Rising river expected to prompt Nebraska nuke plant shutdown

By The Associated Press

BROWNVILLE, Neb. — A nuclear power plant along the swollen Missouri River in southeast Nebraska will likely be shut down early Saturday as the river continues to rise following heavy rain earlier this week, a plant spokesman said Friday.

The Cooper Nuclear Station uses water from the river to generate power, but workers will shut it down if the river reaches a gauge level of 45.5 feet (13.9 metres) in nearby Brownville. That river level means water is nearing the top of the levee that protects the plant.

The National Weather Service predicts the river will reach that level around 1 a.m. Saturday. If that happens, the fuel rods will be pulled so no heat is generated to make steam that drives the turbines, halting power generation at the plant, according to Nebraska Public Power District spokesman Mark Becker.

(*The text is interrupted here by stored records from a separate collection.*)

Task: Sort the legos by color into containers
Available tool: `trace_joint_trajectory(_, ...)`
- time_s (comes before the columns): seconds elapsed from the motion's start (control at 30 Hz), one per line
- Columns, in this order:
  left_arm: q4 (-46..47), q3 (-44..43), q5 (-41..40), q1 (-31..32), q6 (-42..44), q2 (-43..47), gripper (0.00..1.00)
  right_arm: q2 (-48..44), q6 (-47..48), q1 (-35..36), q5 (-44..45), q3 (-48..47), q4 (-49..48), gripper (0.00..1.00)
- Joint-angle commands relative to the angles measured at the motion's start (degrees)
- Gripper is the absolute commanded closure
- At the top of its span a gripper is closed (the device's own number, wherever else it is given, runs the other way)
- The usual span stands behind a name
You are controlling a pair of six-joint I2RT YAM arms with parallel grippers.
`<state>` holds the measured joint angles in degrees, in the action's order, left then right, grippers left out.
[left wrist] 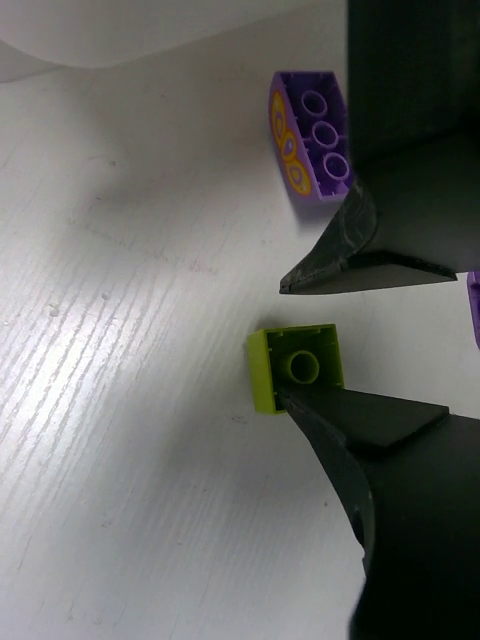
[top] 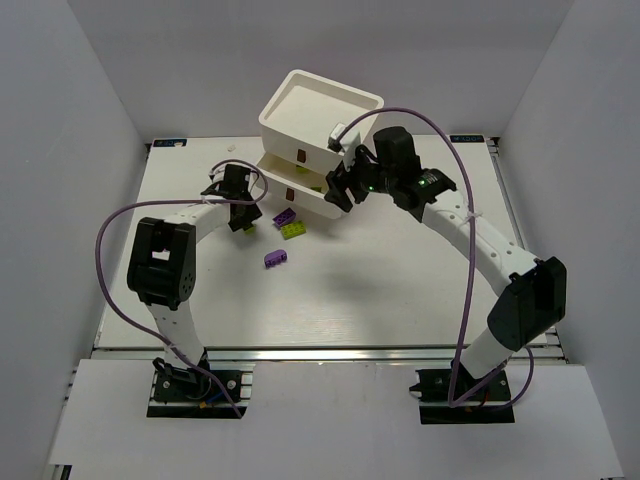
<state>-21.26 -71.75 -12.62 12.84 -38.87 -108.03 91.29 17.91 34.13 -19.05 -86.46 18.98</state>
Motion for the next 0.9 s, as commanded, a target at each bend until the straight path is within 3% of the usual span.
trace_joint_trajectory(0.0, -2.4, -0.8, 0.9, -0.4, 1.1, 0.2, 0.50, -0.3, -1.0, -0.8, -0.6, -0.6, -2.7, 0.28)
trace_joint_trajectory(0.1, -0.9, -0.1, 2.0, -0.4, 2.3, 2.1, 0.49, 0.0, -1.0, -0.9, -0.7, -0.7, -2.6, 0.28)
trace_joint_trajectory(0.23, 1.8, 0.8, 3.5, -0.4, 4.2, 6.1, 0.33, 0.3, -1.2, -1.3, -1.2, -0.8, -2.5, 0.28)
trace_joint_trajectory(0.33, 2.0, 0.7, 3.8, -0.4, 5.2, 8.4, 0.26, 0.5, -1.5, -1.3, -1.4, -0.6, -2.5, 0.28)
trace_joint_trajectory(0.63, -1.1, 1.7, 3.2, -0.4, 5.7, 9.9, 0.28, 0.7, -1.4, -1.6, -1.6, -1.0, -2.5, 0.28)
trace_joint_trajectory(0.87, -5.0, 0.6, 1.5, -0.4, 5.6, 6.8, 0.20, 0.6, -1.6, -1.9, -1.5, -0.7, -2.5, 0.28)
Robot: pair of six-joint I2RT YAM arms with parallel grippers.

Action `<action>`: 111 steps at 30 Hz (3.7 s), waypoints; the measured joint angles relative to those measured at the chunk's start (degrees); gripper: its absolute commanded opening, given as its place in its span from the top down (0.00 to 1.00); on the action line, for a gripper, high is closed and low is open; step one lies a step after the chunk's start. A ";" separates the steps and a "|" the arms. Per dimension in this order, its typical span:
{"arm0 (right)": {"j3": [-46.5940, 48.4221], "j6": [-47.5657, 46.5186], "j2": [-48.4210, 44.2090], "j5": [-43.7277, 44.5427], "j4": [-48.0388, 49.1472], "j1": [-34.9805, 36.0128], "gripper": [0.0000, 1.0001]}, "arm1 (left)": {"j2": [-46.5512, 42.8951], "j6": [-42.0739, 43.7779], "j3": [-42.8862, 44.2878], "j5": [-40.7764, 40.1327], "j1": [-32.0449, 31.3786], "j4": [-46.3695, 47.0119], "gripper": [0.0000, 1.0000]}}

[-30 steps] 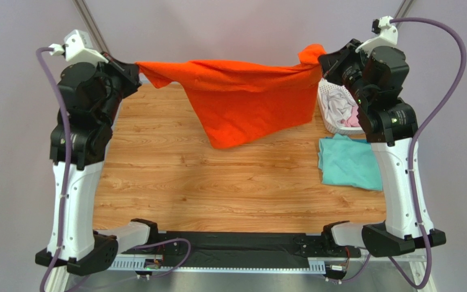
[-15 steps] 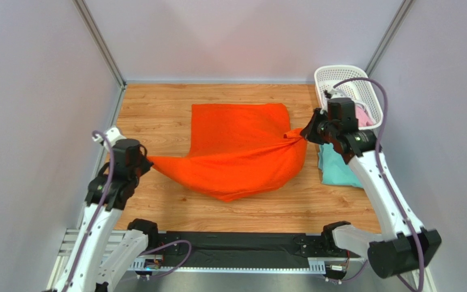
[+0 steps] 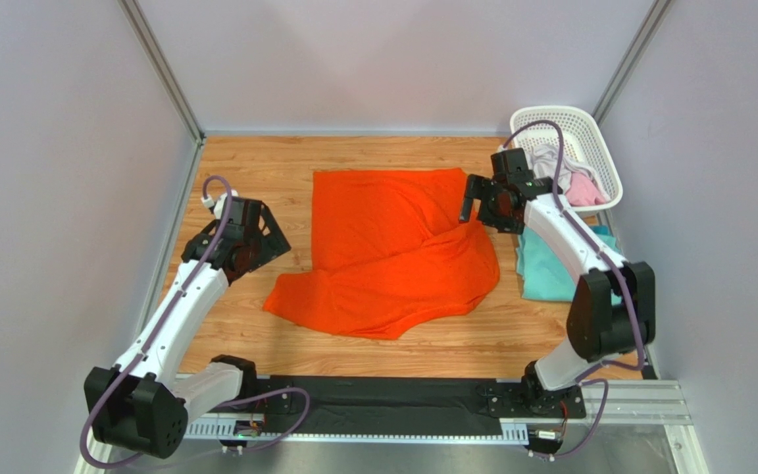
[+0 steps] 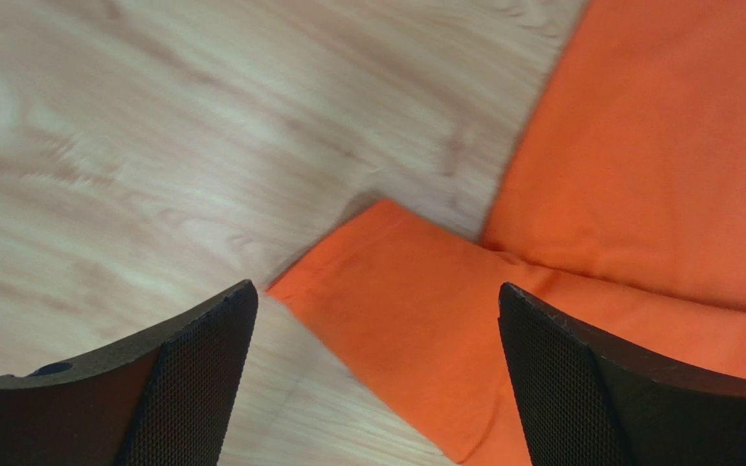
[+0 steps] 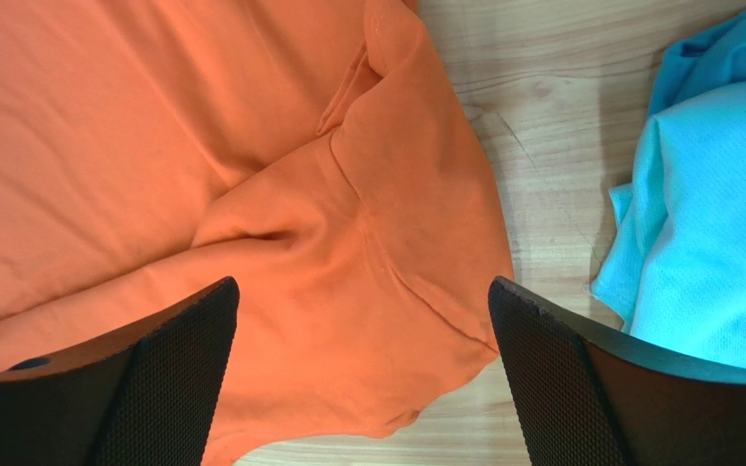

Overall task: Fold and stack the t-shirts
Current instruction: Flatten the tshirt out

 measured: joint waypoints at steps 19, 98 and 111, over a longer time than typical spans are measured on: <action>-27.91 8.76 -15.04 -6.36 12.92 12.33 0.00 | 45.64 10.34 27.63 30.14 -5.60 21.03 0.00; -27.21 10.08 -19.32 9.88 1.25 67.14 0.09 | 0.28 -10.93 -25.53 5.27 -2.73 16.74 1.00; -22.99 8.33 -5.66 2.47 6.25 73.35 0.27 | -5.97 -10.99 -27.45 4.00 -2.73 14.34 1.00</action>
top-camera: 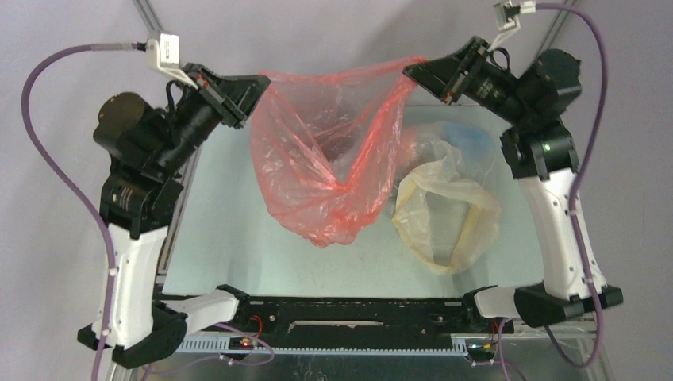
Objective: Put the trash bags into the trash bin
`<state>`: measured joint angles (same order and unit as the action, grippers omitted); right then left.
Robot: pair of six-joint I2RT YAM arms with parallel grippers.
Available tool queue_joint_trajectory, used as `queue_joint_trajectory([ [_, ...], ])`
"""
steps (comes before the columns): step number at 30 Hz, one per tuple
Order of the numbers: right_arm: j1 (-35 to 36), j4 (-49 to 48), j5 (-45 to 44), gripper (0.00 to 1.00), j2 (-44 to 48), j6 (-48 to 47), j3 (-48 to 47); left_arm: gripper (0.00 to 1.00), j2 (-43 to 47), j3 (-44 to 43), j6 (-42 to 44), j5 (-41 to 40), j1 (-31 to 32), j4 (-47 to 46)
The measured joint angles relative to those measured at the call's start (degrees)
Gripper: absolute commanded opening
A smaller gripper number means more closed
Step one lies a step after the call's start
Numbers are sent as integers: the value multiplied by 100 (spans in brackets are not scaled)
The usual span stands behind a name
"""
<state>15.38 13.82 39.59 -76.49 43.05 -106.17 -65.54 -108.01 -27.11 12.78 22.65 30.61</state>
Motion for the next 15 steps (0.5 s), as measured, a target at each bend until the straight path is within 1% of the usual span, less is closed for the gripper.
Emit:
queue_joint_trajectory([
  [5, -76, -199, 149, 0, -949, 258, -715, 0, -662, -531, -295, 656, -647, -59],
  [9, -125, -179, 251, 0, -1657, 411, -1534, 0, -1040, -575, -730, 1226, -1180, -341],
  [12, -157, -205, 280, 0, -2024, 525, -2070, 0, -1200, -581, -946, 1456, -1405, -553],
  [15, -195, -275, 299, 0, -2188, 654, -2323, 0, -1290, -623, -1067, 1554, -1491, -697],
])
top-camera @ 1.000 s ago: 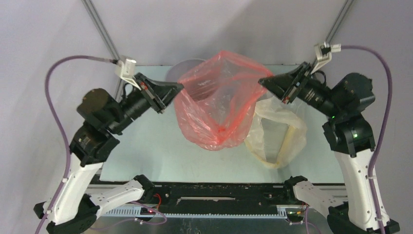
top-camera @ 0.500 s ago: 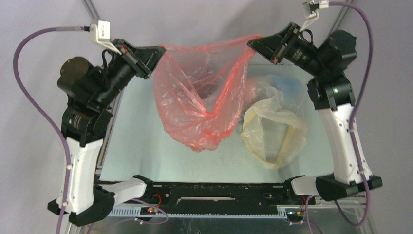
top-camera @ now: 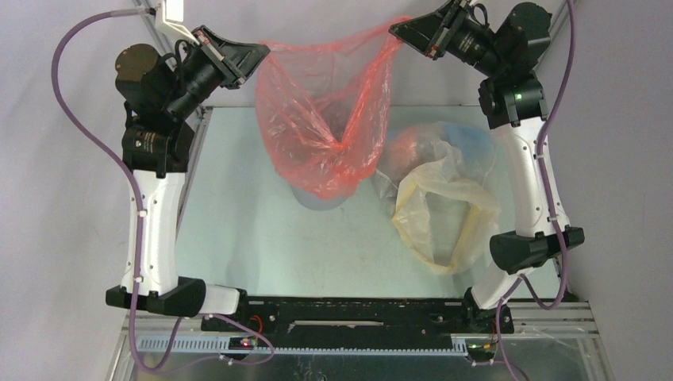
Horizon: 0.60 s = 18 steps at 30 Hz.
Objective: Put the trash bags into the trash bin
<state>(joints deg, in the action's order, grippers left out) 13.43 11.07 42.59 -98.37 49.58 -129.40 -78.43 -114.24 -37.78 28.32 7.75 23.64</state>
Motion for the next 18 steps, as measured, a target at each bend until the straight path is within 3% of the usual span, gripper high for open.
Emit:
queue_joint_trajectory([
  [11, 15, -35, 107, 0, -546, 227, -448, 0, -28, -81, -76, 37, -7, -350],
  [18, 162, -79, 227, 0, -426, 144, 448, 0, 299, 933, -50, 20, -7, -511],
])
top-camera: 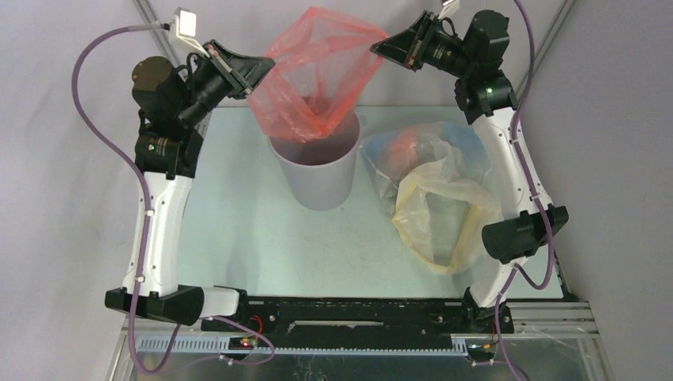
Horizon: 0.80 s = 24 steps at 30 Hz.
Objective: Put the trash bags into the trash bin
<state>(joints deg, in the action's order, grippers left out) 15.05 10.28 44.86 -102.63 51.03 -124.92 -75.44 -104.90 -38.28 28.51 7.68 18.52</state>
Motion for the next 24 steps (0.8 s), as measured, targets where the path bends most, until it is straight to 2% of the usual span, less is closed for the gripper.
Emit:
queue_joint_trajectory([
  [5, 4, 120, 0, 0, 2, -68, 199, 0, 109, 400, 72, -44, 0, 50],
  [16, -505, 247, 122, 0, 142, 20, 48, 0, 245, 404, 48, -22, 0, 87],
  [24, -398, 636, 511, 0, 146, 127, 50, 0, 533, 553, -243, 188, -2, 125],
])
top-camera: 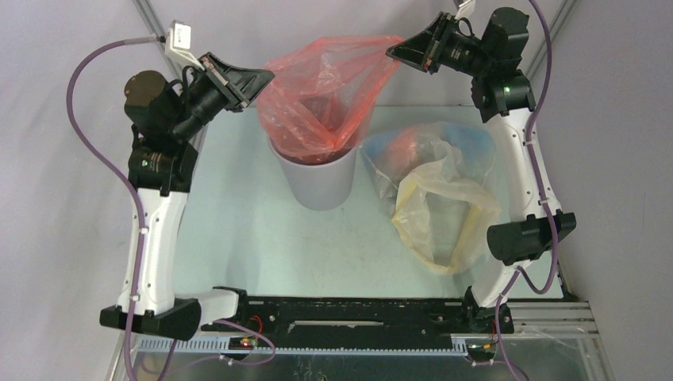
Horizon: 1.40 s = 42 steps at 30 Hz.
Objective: Put the trash bags into the trash bin
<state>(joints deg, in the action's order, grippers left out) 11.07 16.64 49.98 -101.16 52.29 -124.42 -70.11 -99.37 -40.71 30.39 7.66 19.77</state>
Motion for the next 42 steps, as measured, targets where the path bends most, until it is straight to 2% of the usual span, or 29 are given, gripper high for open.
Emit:
queue_joint_trajectory([
  [6, 238, 435, -44, 0, -2, -205, 0, 0, 538, 463, -111, 138, -7, -15],
  [11, 398, 765, -234, 0, -7, -525, 63, 0, 542, 883, -125, 164, -114, -107],
  [20, 621, 1650, -1191, 0, -361, -1495, 57, 0, -286, 1049, 330, -374, -267, 160],
  [27, 1419, 2476, -2087, 0, -1095, -2378, -481, 0, -953, 1233, 509, -564, -205, 203],
  [32, 1858, 2769, -2485, 0, -1436, -2798, -667, 0, -1292, 1215, 669, -750, 133, 243],
  [42, 1576, 2964, -2730, 0, -1440, -3032, -682, 0, -1853, 1141, 975, -1408, 535, 319],
])
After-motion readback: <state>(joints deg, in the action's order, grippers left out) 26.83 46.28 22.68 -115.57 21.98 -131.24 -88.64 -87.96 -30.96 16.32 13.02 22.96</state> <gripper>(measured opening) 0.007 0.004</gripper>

Becker said such flood levels don’t pose a danger because the plant maintains federally approved procedures and design features to keep radioactive fuel cool, including two main lines of outside power, on-site generators and a battery system that can power pumps.

The district also has been adding sandbags atop its protective river levee in Nebraska, and Becker noted that a different levee on the Missouri side of the river is lower, meaning any overflow or breach would spill into flood plains there and reduce pressure on the Nebraska side.

So even if the Nebraska levee were topped or breached by the river, the water would flow into about 3 miles (5 kilometres) of flood plain south of Brownville, Becker said. The plant is south of Brownville, which is about 59 miles (95.5 kilometres) south of Omaha.

Becker said he knows of no instance in which floodwater has entered the plant, and he said the plant has never been shut down because of flooding. He noted that during major flooding along the river in 2011, the plant remained “high and dry.”

Water surrounded a different Nebraska nuclear plant, Fort Calhoun, during the 2011 floods, but the plant had been previously shut down for maintenance and floodwaters never entered the generating plant.

The river’s rapid rise this week has been fueled by snowmelt and storm runoff from a late-winter weather system that brought powerful winds and heavy rainfall to eastern Nebraska and other Midwestern states. Howling winds and heavy snow struck the western and central parts of the state.